_Work item_:
Determine how many lines of the entries include the word "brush", and report that number with no further text.

[[ Given data open ]]

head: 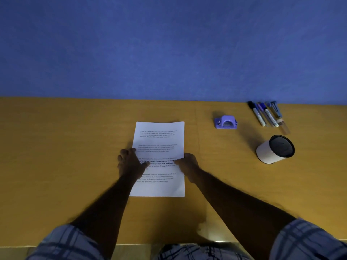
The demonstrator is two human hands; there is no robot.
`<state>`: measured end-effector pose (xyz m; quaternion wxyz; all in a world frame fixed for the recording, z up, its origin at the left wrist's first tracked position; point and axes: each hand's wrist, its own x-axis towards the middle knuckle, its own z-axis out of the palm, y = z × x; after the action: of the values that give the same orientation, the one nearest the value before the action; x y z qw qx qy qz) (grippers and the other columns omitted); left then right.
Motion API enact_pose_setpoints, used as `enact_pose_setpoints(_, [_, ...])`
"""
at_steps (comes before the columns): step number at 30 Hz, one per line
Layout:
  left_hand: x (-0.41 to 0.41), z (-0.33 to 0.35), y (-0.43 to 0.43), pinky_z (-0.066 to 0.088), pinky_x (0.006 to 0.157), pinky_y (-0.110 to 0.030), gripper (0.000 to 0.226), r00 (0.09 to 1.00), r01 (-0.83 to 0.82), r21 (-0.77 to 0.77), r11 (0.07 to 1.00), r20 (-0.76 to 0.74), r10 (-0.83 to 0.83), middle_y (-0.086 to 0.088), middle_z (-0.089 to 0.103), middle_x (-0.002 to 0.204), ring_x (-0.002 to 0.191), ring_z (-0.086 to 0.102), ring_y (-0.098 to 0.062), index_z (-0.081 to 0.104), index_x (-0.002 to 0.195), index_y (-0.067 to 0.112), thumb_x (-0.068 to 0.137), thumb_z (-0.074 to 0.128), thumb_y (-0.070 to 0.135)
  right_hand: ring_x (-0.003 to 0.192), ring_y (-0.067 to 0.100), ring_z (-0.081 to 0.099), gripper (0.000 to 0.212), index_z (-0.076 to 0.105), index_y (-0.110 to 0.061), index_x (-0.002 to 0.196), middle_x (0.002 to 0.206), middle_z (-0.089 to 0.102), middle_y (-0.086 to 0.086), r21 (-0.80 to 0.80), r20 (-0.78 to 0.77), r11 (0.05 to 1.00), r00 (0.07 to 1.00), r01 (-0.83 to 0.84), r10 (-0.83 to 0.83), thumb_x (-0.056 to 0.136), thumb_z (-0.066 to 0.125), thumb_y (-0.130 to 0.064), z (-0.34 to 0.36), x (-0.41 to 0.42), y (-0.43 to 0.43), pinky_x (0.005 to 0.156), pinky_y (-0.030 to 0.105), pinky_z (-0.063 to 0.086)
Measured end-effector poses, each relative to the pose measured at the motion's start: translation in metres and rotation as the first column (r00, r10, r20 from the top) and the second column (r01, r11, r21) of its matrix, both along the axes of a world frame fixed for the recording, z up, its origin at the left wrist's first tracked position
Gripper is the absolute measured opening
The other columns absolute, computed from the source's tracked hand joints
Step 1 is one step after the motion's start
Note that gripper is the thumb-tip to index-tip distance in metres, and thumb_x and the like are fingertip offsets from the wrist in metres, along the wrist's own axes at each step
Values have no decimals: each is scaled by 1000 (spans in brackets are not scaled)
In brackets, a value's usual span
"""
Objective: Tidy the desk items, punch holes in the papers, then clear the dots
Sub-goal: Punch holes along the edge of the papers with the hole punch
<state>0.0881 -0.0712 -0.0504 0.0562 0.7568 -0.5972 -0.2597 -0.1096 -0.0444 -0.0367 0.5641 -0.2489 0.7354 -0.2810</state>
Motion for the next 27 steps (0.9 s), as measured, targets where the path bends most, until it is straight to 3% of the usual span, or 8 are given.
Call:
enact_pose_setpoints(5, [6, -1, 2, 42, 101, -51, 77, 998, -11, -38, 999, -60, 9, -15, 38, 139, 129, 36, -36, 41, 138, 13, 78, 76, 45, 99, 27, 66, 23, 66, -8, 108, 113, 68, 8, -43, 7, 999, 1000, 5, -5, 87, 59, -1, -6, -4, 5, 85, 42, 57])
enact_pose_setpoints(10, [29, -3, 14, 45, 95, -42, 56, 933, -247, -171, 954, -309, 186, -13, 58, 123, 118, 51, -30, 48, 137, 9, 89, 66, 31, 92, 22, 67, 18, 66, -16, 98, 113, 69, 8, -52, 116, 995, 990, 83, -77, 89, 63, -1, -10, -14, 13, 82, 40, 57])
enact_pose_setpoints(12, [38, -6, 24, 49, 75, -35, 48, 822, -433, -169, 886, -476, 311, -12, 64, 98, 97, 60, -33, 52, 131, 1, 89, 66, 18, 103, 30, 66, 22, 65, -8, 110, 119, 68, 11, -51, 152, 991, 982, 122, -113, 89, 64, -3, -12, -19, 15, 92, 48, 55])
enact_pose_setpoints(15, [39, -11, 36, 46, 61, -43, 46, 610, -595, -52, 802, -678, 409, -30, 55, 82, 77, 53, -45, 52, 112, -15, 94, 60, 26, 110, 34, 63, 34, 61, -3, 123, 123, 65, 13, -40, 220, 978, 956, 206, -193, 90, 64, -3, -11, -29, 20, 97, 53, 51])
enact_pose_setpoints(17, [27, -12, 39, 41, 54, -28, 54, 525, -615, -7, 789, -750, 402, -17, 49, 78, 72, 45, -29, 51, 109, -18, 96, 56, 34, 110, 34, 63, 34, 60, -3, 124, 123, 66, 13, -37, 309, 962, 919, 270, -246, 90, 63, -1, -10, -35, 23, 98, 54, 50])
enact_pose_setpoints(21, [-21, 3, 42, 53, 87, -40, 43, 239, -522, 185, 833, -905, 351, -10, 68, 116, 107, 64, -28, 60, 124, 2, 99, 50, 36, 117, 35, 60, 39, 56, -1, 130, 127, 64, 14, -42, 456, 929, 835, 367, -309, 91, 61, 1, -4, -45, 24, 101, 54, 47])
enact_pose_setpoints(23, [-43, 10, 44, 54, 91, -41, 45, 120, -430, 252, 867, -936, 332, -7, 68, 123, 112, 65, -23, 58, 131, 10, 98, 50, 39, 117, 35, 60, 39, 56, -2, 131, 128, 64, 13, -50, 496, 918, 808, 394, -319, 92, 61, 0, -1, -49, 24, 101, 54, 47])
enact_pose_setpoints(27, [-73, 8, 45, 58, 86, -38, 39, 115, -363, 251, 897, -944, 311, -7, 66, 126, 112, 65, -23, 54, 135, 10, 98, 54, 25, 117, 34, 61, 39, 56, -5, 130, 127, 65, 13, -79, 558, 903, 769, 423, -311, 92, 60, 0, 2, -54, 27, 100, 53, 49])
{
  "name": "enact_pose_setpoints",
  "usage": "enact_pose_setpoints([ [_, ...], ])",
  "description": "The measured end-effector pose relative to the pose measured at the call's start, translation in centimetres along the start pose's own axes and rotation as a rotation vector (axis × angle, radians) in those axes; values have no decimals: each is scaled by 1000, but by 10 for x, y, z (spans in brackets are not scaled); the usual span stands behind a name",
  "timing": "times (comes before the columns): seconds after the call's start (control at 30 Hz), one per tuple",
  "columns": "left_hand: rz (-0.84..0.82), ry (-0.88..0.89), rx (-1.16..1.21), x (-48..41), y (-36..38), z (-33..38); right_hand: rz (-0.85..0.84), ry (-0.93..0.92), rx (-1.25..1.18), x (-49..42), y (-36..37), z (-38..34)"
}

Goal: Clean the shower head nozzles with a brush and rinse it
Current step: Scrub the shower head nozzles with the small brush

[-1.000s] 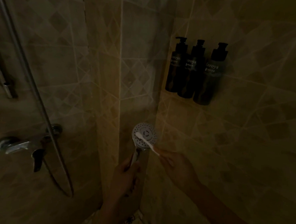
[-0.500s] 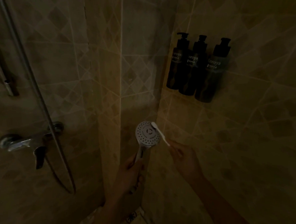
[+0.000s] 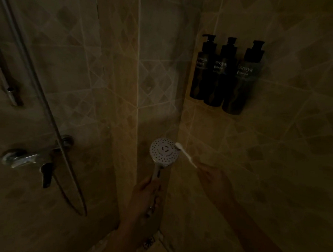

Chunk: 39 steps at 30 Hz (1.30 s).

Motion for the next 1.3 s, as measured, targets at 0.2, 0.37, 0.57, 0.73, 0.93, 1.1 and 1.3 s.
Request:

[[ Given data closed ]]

_Answer section_:
2